Thursday

1%

1-2% may not sound like much but over time, its a huge cost which lowers your investment returns.  Its ok to pay for advice but you must know what that advice is really costing you.

See the chart off to the right from the SEC.gov. This shows what the difference is between paying 1.5% and 0.5%. After 30 years (and we should all be long term investors) at average return of 8% with an initial investment of only $10,000. The difference is $22,634 in your pocket! 

Many investors utilize a stockbroker or financial advisor for advice and of course, thats not free, usually the fees range from 1-3%. So now consider that for every $10,000 you hand over to a stockbroker or financial advisor, after 30 years, you will have given them well over $20,000.

Its a lot of money, a huge cost which lowers your investment returns in a big way so you better be sure you are getting something in return, some great advice, some hand-holding during the tough times, etc. but just don't expect higher returns.
Fact is that over 90% of professional money managers cannot beat the S&P 500 with any consistency.

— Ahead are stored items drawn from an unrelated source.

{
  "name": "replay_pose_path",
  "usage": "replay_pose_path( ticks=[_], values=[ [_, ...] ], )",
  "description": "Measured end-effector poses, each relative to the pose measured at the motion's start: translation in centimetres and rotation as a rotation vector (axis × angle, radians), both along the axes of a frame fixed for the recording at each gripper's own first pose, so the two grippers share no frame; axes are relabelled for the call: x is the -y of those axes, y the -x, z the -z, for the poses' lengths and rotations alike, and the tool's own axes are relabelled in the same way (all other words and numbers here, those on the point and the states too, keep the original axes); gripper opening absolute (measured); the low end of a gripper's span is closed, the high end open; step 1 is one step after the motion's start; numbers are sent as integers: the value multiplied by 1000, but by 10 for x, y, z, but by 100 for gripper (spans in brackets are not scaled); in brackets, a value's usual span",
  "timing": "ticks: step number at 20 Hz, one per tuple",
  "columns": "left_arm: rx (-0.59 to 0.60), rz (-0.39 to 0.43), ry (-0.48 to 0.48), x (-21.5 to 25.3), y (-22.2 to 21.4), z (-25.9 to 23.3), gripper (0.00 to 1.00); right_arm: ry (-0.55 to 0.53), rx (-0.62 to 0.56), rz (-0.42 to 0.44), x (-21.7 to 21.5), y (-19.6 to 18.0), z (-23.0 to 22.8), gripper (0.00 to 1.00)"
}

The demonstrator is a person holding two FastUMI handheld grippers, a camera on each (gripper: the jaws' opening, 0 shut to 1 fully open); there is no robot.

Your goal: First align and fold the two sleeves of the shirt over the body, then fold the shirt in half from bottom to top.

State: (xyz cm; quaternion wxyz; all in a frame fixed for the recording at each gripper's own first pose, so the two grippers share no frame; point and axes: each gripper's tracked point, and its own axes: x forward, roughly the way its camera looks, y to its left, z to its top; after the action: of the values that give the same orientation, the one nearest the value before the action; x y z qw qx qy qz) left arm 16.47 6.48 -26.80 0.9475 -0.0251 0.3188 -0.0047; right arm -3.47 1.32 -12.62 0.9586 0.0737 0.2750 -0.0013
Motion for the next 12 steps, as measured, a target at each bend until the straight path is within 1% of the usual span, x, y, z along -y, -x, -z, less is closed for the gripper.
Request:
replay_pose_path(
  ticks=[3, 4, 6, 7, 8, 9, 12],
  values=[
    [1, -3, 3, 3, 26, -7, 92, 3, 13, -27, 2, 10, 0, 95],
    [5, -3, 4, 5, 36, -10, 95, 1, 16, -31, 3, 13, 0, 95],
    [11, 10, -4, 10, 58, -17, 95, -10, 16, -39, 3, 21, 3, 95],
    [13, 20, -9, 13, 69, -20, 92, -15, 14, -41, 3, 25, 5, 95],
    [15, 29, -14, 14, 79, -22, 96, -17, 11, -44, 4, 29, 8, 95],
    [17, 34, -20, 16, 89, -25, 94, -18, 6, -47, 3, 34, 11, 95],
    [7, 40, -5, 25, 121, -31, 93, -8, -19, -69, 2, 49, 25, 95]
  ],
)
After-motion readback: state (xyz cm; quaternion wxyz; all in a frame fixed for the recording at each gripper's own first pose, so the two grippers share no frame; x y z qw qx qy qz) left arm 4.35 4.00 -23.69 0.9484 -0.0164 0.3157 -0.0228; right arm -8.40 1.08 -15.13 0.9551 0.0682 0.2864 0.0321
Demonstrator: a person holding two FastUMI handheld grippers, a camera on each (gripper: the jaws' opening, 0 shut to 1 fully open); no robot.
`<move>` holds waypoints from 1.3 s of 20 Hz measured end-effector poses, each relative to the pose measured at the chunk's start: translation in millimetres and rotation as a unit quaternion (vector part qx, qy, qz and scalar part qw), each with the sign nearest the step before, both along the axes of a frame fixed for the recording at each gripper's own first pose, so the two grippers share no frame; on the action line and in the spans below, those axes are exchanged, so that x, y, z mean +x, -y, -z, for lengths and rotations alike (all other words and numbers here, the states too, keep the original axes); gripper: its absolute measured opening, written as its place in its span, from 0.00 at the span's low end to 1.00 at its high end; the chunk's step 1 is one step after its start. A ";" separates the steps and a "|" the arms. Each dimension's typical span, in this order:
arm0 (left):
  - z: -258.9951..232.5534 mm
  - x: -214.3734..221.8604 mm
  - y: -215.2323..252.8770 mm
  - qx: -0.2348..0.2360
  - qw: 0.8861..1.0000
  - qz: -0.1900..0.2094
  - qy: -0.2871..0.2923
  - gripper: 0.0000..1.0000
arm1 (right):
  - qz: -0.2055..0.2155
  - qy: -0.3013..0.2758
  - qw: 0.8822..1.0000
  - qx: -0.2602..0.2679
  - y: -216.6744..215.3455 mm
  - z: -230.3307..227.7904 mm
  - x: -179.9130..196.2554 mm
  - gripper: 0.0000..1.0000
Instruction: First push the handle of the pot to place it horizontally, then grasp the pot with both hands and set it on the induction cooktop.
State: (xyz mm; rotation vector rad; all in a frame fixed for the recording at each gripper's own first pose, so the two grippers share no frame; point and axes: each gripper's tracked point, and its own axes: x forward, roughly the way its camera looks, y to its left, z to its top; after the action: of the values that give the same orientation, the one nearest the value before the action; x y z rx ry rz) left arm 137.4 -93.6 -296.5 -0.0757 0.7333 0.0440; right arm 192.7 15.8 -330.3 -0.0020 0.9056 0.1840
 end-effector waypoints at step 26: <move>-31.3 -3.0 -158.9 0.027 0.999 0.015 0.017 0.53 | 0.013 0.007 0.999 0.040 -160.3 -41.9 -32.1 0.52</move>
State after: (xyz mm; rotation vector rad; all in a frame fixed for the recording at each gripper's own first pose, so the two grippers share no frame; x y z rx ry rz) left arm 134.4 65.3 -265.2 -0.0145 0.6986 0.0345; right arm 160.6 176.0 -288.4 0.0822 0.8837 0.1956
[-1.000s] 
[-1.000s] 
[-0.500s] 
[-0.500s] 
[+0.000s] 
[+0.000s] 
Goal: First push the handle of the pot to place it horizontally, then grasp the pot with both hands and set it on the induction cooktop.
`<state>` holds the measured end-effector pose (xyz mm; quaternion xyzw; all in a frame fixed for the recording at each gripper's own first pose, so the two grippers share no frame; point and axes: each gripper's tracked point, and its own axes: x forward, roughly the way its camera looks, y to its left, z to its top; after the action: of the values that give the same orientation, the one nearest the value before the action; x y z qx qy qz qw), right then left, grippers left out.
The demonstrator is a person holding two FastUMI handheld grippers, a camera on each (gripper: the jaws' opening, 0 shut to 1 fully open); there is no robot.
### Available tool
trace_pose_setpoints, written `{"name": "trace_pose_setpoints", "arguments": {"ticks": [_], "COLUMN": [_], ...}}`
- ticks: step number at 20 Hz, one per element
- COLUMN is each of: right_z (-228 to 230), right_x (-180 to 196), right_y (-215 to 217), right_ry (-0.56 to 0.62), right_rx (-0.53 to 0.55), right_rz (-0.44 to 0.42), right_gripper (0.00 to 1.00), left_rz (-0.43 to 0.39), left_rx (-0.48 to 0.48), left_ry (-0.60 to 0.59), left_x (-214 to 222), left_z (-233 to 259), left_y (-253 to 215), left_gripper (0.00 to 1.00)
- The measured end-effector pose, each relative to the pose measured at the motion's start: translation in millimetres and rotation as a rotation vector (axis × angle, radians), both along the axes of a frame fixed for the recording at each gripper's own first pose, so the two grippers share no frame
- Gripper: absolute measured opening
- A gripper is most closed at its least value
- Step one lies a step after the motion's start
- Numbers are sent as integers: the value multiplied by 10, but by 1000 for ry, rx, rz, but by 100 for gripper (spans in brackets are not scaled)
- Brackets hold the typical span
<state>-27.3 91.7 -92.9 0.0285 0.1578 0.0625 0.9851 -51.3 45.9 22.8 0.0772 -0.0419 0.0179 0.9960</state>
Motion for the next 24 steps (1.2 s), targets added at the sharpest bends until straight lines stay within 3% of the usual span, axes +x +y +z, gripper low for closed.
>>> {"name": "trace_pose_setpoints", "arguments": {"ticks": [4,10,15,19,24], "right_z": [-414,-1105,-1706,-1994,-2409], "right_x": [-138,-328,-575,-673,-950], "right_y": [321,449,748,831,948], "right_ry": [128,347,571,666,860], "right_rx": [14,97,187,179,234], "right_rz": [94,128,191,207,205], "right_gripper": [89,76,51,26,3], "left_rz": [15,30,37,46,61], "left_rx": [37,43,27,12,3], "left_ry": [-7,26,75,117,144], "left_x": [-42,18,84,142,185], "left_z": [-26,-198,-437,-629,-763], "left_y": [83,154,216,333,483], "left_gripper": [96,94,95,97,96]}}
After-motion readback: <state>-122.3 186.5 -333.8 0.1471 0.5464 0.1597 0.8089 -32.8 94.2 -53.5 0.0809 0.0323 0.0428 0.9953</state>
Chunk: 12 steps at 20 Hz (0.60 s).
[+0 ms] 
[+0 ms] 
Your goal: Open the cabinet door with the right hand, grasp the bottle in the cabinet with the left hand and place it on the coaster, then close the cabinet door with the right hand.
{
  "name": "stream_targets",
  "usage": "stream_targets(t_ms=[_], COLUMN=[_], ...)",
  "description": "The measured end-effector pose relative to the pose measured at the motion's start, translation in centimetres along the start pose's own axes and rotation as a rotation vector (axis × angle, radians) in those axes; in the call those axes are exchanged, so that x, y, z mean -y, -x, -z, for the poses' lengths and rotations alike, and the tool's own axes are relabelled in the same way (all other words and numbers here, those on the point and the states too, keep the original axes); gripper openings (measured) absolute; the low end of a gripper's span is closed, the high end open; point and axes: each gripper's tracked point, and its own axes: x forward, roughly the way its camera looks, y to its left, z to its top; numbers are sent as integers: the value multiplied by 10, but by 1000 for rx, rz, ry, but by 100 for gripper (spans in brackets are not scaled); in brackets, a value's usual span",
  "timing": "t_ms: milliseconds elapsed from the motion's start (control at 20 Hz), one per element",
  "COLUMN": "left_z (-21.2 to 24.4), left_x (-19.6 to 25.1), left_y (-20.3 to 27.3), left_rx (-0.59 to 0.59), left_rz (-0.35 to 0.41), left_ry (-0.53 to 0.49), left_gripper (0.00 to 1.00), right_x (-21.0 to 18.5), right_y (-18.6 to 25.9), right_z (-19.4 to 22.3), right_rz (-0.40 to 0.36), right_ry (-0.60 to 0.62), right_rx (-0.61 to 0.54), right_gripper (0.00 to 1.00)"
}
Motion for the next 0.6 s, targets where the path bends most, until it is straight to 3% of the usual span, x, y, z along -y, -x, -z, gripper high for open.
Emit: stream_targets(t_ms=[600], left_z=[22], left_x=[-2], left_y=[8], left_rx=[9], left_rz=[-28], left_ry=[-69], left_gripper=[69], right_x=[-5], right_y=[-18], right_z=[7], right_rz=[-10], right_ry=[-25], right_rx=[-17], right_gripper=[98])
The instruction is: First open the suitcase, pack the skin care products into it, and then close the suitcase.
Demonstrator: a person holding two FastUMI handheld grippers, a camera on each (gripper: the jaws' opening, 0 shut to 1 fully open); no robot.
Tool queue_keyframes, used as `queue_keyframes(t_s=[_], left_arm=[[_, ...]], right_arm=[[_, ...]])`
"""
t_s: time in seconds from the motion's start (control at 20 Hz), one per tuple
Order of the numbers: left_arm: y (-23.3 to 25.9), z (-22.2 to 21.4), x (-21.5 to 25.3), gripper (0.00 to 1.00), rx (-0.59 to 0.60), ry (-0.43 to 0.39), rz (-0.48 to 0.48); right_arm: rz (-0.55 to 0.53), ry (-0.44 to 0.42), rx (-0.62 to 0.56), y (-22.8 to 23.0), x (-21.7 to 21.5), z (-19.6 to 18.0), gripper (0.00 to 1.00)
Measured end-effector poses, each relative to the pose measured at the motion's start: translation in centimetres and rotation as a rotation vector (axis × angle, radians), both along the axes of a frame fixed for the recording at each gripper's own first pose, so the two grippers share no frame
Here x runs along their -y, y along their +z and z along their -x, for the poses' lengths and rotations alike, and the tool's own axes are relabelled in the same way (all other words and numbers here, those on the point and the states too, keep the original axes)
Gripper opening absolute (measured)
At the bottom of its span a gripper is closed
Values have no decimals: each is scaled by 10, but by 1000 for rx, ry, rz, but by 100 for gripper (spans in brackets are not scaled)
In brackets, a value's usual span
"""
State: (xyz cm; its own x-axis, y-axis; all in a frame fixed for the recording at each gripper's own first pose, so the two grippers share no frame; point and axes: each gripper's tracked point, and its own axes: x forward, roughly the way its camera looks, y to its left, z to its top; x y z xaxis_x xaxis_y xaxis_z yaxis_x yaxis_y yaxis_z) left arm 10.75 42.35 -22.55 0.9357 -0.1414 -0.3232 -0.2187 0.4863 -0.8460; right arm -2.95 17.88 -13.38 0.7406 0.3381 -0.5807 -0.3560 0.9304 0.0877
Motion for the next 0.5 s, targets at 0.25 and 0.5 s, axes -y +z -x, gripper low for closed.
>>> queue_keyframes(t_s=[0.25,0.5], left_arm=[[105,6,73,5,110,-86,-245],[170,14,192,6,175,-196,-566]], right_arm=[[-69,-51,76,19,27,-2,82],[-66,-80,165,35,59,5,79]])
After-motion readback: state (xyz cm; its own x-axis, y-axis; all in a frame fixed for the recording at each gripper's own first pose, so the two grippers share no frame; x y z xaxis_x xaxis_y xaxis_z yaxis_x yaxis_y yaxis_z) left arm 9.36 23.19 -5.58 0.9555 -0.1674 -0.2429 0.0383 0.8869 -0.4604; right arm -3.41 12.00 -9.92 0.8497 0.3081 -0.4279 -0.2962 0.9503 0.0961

So just keep it in the back of your mind that while paying for advice may seem like a good idea, and sometimes it is, just remember that 1-2% is a lot of money over time and only you can decide if the advice you are getting is worth it.

Friday

If Its Too Good To Be True ...

People will ask me about investing in pink sheet stocks (.pk) or over the counter bulletin board stocks (.bb) from time to time and my answer is always the same, I have yet to see anyone make any money buying them. So run, dont walk away from anyone who is offering to sell you anything like that.

I have been around stocks for almost three decades and the story is always the same, its a small company with a great product that just needs funding. Maybe something to do with China or India. Biotech and a cancer cure always generates some buzz.  Homeland security is new.  JUNK. I know the stories sound good but so does Dr. Seuss.

If the company actually had a real product, they would go the private equity route to fund their needs but those guys are far too smart for that junk. So the peddlers of pink sheet and otcbb companies have only the regular investing public to prey on.  Stay away.

Monday

Your 401k

With stocks up more than 60 percent since hitting bottom last March 2009, the red ink is finally fading on the typical 401k account and younger investors are mostly solidly back in the black.

As long as you didn't panic and sell, you are probably pretty happy getting back to pre-crash levels. 
Now is the time to re-evaluate both how much you are contributing and what investments are inside.

The GAO (US govt accounting office) says that a long term 401k investor paying fees of 0.5% will have 20% more than another investor paying fees of 1.5%.  Unfortunately, you may not have a choice. 

What you can do is pick the lowest cost funds inside to lower your costs.  These are typically index funds and non-managed funds which as you know from reading this blog or my book will match or beat almost every managed fund anyway.